For A: $$ct'-x'=0$$ $$t'=1s$$ $$c \cdot 1s - 1 (1c \cdot 1s) = 0$$

For B (for the formula of x see above): $$ct-x=0$$ $$t = \frac{t'}{\sqrt{1-v^2/c^2}}=1s / 0.5 = 2s$$ $$c \cdot 2s - x \neq 0$$

Answer 1

I think that your calculation is correct in that it would take $3.73$ seconds for the light pulse to reach the end of the pole according to B's perspective. However, that number is not the time dilation factor. For $v=0.866$, the factor should be equal to about $2 (= \frac{1}{\sqrt{1-(v/c)^2}})$.

So where did your reasoning go wrong? I think that the problem is your selection of a pole and then considering a light pulse in the positive x-direction. Why did you choose the positive x-direction? Why not send a light pulse in the negative x-direction instead? It should give the same answer if what you calculated was really the time dilation factor, right? But it doesn't. If you send a light pulse in the negative x-direction, you should that it takes less than 1 second for the light pulse to reach the end of the pole from B's perspective. Does that mean the time dilation factor is both less than 1 (for light pulses in the negative direction) and also greater than one (for light pulses in the positive direction)? Obviously, that's nonsense.

You can't use light pulses in either the positive or negative direction for your purpose because in addition to time dilation effects there is also a time contribution due to the fact that the far end of the pole is moving away (or moving towards) the light pulse. Try setting up your calculation so that instead you consider a light pulse moving in the y-direction (i.e., perpendicular to the direction of the motion of the light pulse and the observer B).
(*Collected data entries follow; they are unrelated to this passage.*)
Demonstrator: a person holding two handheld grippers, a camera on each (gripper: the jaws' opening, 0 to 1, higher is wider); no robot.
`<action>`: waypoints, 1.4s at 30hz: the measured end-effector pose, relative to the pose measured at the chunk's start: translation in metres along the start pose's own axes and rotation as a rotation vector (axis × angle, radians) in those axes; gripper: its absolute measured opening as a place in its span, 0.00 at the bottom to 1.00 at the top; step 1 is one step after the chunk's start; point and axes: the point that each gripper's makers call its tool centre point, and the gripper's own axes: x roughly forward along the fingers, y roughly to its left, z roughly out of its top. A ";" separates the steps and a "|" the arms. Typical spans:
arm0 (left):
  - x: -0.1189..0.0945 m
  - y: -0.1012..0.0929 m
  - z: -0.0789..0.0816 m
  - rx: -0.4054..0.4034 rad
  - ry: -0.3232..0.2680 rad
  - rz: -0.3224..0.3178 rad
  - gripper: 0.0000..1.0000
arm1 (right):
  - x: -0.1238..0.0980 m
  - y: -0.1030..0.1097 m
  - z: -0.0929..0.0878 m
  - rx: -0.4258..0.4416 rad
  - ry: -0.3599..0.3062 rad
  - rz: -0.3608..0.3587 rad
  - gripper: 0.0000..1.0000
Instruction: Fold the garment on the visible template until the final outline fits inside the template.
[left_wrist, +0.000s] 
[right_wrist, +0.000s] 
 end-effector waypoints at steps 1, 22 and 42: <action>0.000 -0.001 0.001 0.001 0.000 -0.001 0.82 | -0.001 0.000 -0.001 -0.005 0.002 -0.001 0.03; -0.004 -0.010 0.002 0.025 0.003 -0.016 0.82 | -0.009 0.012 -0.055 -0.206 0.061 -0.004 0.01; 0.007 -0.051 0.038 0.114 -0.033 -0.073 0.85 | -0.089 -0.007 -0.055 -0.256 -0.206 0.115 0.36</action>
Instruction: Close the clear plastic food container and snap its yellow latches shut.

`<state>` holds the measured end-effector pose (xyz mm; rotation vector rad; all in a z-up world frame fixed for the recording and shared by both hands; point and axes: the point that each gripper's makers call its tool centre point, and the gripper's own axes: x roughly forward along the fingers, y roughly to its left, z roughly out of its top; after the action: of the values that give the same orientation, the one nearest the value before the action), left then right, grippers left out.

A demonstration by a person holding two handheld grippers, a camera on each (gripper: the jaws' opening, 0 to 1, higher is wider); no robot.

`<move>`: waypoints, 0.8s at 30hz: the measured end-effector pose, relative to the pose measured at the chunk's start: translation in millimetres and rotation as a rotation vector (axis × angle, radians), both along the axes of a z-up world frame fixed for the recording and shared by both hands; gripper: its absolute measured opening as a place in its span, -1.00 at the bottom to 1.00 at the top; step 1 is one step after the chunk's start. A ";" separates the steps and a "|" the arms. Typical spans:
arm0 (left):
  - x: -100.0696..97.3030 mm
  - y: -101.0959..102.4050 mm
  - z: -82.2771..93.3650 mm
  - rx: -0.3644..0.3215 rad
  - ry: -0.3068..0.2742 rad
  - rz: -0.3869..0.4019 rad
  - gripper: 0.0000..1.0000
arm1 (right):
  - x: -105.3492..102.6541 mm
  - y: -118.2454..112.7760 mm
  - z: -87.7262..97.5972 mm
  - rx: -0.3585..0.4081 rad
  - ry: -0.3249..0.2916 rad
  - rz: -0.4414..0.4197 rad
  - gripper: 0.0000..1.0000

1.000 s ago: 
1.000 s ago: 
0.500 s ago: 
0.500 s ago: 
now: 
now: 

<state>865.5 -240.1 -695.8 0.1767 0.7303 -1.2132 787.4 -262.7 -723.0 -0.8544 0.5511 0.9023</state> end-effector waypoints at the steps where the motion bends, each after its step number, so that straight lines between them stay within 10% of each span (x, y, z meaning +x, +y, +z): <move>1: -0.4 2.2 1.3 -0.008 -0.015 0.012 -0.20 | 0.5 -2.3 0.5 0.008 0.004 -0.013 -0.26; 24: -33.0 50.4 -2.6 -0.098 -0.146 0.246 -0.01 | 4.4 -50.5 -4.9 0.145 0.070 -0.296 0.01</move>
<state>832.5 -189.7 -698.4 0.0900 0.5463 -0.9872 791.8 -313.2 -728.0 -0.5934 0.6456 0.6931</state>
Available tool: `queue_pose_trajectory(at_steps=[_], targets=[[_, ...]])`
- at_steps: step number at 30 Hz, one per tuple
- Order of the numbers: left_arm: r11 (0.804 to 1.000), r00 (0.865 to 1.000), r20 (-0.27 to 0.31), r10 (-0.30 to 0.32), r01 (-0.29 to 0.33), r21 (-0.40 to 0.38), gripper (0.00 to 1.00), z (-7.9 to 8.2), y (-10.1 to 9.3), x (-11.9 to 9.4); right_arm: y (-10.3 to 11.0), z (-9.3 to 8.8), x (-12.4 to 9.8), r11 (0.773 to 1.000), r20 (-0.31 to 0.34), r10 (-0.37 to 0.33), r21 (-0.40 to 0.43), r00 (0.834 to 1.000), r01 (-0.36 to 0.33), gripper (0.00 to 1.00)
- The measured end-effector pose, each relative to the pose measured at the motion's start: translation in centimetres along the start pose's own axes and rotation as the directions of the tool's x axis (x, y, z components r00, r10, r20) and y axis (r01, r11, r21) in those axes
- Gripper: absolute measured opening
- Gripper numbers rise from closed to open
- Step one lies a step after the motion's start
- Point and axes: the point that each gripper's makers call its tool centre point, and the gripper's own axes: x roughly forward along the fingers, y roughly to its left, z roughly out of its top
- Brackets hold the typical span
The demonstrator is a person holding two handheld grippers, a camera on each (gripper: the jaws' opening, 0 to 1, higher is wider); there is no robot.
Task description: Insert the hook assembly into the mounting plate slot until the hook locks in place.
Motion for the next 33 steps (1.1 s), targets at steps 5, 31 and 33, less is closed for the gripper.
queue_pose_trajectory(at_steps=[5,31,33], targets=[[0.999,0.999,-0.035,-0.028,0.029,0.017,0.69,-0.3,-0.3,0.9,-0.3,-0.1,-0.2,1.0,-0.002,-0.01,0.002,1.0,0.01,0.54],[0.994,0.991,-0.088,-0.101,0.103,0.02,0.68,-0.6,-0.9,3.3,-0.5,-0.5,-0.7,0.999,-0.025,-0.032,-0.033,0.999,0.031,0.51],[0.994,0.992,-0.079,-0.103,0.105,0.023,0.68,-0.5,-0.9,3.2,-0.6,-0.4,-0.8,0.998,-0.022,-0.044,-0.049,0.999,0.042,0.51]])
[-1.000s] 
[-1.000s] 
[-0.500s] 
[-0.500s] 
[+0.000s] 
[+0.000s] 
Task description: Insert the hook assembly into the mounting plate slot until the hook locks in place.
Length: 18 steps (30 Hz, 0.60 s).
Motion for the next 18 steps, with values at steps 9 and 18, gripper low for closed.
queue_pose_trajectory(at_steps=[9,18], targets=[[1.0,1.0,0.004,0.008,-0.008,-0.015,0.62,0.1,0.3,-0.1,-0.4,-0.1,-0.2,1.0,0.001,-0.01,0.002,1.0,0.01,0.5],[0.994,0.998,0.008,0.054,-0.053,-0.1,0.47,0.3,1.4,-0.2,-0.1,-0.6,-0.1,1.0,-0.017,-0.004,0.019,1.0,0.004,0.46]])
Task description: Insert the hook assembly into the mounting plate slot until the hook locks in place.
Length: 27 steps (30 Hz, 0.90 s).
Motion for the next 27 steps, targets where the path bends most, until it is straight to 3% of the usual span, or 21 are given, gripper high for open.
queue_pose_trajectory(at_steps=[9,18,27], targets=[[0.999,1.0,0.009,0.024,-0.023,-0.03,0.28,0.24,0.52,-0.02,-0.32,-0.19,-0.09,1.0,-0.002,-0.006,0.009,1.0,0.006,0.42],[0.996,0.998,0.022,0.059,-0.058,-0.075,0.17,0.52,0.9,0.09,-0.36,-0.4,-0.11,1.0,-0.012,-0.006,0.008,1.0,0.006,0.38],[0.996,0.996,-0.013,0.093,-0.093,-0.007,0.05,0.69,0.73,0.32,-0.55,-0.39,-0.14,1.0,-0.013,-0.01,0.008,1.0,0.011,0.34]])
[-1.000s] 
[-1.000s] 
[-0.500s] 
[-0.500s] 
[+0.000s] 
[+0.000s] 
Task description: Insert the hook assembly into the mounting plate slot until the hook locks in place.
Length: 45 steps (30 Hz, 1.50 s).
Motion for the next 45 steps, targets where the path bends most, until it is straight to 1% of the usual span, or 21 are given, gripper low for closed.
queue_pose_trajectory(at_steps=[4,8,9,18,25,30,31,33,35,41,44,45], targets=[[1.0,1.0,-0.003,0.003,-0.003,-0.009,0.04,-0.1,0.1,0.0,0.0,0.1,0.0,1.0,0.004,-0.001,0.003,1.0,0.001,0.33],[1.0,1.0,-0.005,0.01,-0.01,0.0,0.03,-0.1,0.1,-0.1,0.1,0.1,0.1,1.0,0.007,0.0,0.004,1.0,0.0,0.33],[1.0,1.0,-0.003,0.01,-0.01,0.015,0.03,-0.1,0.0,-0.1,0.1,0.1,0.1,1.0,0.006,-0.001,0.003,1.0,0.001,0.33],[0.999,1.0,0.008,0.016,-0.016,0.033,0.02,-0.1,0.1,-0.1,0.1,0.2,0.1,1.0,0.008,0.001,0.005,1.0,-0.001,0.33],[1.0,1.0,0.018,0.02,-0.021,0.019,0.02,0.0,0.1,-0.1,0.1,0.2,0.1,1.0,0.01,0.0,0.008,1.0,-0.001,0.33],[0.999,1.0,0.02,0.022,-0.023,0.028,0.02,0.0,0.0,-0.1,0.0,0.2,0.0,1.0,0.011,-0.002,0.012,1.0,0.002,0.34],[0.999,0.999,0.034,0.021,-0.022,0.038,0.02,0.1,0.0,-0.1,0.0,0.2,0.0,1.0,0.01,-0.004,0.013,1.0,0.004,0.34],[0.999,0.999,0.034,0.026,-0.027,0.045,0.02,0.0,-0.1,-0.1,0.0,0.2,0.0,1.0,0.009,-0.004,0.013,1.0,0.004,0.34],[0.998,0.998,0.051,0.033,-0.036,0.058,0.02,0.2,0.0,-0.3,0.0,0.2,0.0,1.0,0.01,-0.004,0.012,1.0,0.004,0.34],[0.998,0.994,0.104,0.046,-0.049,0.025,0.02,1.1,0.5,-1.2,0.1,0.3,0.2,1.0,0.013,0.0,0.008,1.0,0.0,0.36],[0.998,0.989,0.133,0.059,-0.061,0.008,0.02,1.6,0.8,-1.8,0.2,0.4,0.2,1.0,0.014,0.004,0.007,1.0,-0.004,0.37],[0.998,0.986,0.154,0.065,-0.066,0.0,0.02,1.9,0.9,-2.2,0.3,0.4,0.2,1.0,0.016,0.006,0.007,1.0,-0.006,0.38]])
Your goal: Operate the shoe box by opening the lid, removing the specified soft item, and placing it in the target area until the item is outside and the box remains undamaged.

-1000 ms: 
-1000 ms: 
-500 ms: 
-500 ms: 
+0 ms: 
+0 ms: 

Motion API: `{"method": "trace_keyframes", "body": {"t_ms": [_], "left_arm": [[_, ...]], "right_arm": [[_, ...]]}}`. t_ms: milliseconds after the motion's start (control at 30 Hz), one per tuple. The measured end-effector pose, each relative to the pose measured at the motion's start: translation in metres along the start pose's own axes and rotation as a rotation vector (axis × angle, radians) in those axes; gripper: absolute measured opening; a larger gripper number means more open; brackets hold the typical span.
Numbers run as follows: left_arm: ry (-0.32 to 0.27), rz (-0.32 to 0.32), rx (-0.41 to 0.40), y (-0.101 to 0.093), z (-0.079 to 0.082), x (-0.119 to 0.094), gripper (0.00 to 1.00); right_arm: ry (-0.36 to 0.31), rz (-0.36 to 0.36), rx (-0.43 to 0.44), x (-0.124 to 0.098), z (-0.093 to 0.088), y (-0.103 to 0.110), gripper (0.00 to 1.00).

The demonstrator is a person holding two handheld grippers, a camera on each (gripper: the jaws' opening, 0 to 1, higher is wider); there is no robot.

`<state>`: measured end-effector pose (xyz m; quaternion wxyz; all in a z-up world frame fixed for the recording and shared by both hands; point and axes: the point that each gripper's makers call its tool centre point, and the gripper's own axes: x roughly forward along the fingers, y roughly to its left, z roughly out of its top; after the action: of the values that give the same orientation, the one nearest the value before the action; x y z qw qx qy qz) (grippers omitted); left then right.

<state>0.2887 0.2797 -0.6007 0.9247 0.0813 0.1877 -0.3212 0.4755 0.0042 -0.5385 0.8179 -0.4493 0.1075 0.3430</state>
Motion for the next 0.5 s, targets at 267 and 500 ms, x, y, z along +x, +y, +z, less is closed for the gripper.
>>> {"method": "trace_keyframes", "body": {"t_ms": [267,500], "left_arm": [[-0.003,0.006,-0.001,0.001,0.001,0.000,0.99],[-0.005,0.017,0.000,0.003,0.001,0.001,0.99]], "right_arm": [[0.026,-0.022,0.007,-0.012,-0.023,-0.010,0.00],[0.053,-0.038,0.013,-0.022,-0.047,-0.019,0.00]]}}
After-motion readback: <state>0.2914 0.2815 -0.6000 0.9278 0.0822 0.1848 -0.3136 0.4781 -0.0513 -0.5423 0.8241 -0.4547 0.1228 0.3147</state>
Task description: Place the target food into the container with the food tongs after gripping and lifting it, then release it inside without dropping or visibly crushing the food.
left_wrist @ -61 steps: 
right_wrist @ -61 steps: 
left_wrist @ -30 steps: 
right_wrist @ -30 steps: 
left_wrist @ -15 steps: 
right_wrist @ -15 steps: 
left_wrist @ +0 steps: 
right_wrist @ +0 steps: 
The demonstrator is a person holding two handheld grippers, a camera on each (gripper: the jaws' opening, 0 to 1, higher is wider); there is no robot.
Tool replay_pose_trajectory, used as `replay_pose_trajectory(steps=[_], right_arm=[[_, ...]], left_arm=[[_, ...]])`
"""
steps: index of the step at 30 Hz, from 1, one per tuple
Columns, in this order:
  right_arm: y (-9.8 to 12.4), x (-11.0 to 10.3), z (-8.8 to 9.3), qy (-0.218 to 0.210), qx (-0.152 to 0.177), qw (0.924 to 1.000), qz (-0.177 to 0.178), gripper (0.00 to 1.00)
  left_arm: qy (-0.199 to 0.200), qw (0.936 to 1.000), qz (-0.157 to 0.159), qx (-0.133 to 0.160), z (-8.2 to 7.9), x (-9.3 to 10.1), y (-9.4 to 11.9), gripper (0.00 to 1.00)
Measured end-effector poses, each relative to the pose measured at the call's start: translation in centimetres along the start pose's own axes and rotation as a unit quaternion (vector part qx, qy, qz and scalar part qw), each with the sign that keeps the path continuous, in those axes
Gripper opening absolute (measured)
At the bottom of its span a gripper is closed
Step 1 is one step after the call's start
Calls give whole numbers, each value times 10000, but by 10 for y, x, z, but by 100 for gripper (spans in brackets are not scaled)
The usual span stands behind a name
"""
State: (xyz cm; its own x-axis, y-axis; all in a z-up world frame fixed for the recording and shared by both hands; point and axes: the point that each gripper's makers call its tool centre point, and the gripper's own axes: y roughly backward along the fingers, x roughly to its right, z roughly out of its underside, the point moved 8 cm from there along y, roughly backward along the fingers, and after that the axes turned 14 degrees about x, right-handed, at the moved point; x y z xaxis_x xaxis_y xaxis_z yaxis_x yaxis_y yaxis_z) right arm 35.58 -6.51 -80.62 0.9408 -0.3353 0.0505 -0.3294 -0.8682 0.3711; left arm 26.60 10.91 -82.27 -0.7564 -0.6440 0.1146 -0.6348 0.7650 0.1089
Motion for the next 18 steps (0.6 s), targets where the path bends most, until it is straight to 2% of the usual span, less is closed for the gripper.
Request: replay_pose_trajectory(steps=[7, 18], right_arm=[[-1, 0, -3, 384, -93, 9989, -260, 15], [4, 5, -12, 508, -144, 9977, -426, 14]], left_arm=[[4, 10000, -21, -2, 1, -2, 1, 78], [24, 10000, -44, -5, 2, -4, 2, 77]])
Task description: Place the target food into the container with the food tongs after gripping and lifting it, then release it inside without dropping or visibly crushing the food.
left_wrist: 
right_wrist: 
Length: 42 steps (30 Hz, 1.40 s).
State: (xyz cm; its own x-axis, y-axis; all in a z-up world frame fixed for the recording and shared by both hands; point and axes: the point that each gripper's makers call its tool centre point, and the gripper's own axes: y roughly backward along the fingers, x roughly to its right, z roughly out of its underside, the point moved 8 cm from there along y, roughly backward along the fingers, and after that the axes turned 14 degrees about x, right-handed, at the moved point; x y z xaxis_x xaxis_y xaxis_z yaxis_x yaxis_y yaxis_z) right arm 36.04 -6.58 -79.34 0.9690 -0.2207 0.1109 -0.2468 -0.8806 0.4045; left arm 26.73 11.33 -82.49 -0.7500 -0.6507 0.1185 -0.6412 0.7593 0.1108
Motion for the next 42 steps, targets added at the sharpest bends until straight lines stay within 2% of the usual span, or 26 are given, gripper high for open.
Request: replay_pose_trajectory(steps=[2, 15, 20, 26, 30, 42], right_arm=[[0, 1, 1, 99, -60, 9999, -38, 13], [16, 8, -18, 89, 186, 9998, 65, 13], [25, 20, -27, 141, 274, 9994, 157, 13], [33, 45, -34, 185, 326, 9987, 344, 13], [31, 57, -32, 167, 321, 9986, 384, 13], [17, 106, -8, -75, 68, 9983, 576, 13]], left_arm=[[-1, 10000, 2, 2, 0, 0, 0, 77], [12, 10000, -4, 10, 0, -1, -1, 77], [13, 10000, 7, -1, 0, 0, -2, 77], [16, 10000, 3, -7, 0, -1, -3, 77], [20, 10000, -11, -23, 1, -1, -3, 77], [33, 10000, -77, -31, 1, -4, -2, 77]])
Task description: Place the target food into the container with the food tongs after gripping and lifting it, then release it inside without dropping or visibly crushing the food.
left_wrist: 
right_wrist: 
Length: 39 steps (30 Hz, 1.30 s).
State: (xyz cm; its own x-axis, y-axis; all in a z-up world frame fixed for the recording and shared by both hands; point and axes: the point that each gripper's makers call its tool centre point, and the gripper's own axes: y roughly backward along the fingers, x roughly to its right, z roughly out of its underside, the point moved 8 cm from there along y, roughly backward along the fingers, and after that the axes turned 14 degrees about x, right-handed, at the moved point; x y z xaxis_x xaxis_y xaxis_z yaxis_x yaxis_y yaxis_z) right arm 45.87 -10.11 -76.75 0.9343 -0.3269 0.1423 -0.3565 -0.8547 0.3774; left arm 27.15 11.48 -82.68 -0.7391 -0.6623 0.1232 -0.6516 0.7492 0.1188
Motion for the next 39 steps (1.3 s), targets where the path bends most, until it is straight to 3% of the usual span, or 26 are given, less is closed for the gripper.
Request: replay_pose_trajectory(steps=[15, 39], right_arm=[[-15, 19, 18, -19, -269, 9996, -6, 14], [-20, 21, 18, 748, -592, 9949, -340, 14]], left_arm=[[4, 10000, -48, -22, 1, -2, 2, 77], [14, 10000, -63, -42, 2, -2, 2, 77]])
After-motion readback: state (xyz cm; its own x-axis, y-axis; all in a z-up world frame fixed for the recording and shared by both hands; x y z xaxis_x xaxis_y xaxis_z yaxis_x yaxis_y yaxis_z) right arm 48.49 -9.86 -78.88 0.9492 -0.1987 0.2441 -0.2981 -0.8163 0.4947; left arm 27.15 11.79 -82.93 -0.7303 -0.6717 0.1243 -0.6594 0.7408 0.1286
That should give you the correct time dilation factor if you repeat your calculation.

Answer 2

There is a value related to the two events that all observers can agree on. The "interval" $(\Delta s)^2$ computed as $$ (\Delta s)^2 = (c\Delta t)^2 - (\Delta\vec{r})^2 \,,$$ is the same in every frame of reference.

This is generally the first Lorentz scalar introduced in a basic development of special relativity, and you will notice that for time-like separated particles (that is, when $(\Delta s)^2$ is positive) it is equal to the proper time experienced by an inertial observer between the two events.

The second Lorentz scalar introduced is often the mass $$ (mc^2)^2 = E^2 - (\vec{p}c)^2 \,.$$ In modern parlance this "invariant mass" is the only mass of the particle. It corresponds to what was called the "rest mass" in the bad old days.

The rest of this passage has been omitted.